Exercise goal: Give back an exact copy of the lines from the start of the material through the line bearing "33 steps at". Include both ends and nothing else.
+ + + + +
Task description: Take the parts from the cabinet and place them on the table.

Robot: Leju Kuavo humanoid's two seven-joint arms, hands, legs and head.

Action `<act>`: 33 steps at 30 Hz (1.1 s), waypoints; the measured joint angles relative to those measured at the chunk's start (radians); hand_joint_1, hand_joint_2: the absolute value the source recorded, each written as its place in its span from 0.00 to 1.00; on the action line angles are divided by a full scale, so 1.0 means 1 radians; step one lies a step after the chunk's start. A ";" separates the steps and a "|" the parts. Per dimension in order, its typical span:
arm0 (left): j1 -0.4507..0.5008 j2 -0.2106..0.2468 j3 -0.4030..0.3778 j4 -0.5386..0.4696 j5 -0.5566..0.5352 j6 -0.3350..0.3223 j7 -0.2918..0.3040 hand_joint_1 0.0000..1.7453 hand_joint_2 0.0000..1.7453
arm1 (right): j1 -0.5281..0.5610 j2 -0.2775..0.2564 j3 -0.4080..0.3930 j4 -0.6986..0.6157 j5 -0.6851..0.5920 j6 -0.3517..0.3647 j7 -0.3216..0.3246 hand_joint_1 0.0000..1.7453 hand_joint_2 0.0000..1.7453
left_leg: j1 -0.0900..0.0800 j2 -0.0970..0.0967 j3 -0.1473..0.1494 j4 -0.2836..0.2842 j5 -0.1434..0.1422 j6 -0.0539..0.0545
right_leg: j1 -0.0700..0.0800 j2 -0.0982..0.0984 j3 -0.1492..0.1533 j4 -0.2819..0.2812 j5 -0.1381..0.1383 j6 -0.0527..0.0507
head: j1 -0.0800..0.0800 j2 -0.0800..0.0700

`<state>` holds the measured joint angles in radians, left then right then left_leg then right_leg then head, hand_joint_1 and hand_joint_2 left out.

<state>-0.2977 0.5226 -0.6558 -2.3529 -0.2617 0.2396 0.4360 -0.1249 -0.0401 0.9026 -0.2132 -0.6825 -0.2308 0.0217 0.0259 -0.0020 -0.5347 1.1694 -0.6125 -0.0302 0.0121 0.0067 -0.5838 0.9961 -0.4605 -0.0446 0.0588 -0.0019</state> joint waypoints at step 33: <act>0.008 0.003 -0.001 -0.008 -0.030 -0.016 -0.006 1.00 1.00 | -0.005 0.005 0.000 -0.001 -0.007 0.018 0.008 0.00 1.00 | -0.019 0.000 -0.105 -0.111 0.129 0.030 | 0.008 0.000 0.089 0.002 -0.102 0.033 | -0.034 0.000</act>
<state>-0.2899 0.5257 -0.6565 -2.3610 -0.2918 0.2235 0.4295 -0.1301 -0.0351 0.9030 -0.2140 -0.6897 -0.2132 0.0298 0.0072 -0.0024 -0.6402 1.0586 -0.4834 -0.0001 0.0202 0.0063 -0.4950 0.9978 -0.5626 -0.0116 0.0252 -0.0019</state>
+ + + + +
Solution to this task:
Task description: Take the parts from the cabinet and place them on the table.

Robot: Leju Kuavo humanoid's two seven-joint arms, hands, legs and head.

Action `<act>`: 33 steps at 30 Hz (1.1 s), waypoints; the measured joint angles relative to those measured at the chunk's start (radians); hand_joint_1, hand_joint_2: the absolute value the source recorded, each written as its place in its span from 0.00 to 1.00; on the action line angles are divided by a full scale, so 1.0 means 1 radians; step one lies a step after the chunk's start. A ";" separates the steps and a "|" the parts. Per dimension in order, its typical span:

The exercise has been carried out in full.